The Data Science Lifecycle
motivating our selected data science lifecycle and how different lifecycles make value judgements about what exactly data represents in our world.
Introduction
To take an interdisciplinary perspective on aligning what we should do and our moral duties to stakeholders with our actual data science practices, we must understand where common ethics topics emerge in data science. This requires us to choose a data science lifecycle that characterizes how interactions with our world are transformed into data models. Though it might not be explicit, choosing one lifecycle over another endorses specific views about data, data models, and their respective relationships to what we interpret as knowledge about our world. Thus, the choice to use a certain data science lifecycle is value-laden, an important point to reiterate to students. Below, we describe the relational view of data and data models, a framework that is likely very familiar to statisticians and data scientists.
Examples of Data Models:
A simple linear regression that uses years of education to model a person’s expected income.

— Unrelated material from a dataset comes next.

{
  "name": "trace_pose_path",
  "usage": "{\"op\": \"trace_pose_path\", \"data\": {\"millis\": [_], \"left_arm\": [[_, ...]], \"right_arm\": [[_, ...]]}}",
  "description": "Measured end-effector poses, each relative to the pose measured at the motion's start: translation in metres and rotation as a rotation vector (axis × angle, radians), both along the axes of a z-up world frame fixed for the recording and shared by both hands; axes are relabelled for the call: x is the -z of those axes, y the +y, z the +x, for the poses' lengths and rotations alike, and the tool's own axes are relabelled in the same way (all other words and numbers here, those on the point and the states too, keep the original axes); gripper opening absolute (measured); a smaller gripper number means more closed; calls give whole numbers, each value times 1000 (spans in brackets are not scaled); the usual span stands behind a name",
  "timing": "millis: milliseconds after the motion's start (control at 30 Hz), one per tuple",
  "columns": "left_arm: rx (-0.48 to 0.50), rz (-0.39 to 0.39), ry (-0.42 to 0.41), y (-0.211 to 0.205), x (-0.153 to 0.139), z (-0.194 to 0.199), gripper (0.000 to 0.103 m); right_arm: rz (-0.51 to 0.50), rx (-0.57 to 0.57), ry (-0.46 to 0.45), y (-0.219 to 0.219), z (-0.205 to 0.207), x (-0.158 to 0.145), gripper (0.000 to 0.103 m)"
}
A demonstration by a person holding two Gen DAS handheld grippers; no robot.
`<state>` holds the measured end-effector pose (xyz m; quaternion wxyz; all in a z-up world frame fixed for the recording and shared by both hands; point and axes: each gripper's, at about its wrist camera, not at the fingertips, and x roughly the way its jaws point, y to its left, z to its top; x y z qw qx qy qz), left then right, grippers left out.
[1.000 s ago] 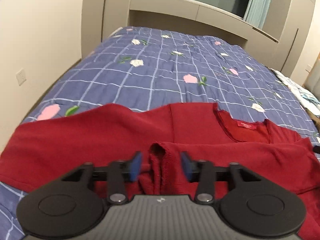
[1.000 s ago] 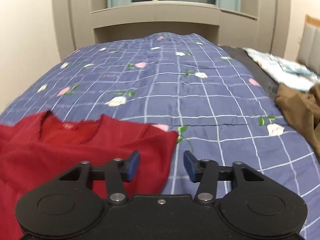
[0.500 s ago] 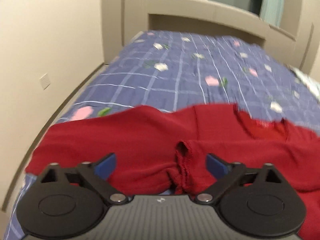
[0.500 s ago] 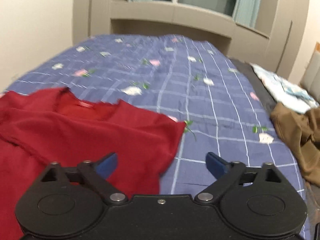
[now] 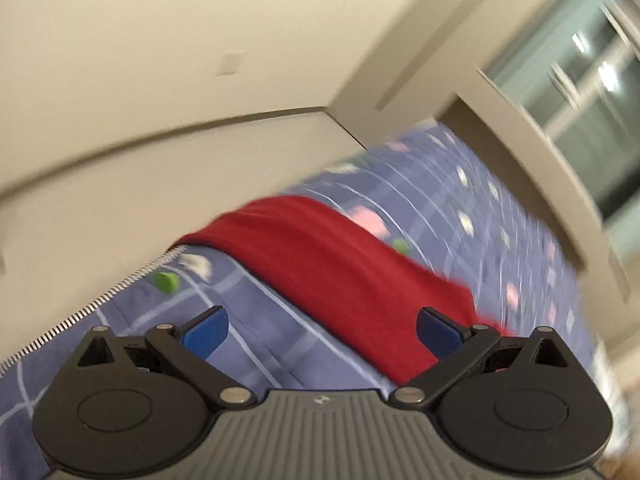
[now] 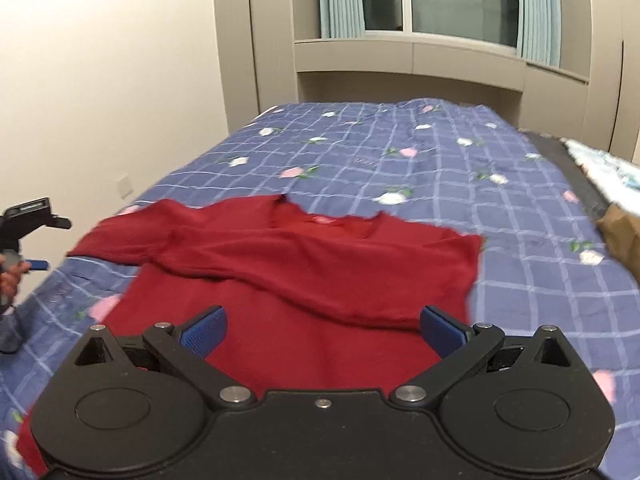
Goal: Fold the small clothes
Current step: 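Grasp the other sleeve cuff with the left gripper and lift it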
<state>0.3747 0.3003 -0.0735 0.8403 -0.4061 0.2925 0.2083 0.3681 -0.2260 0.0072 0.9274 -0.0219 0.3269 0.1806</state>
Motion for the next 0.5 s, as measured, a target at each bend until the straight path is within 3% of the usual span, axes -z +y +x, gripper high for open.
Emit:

An algorithm that utilizes millions of hyperparameters to predict an incarcerated individual’s risk of recidivism.
A data visualization that describes a relationship between variables within a sample.
The Relational View of Data and Data Models
Under the relational view of data and data models, data is understood as an object that is treated as evidence for a claim about the world and that can be circulated amongst individuals or groups (Leonelli, 2019). The informational content of data depends on the researchers’ background assumptions and social context. So, information is not inherent to the data but is instead defined by the social environment in which the data is collected and the function the data is supposed to serve. The view that context plays an integral role in what data represents is also emphasized within the statistics community. As statisticians George Cobb and Thomas Moore famously claimed, ``[data] are numbers with a context” (Cobb & Moore, 1997). Given data is context-sensitive in the sense that its informational content is influenced by researchers’ assumptions and social contexts, data models (rather than the data itself) are taken to represent relationships in our world under the relational view. Thus, the relational view of data and data models highlights that data models are a necessary and highly influential aspect of what we take to be knowledge about our world in data science (Leonelli, 2019).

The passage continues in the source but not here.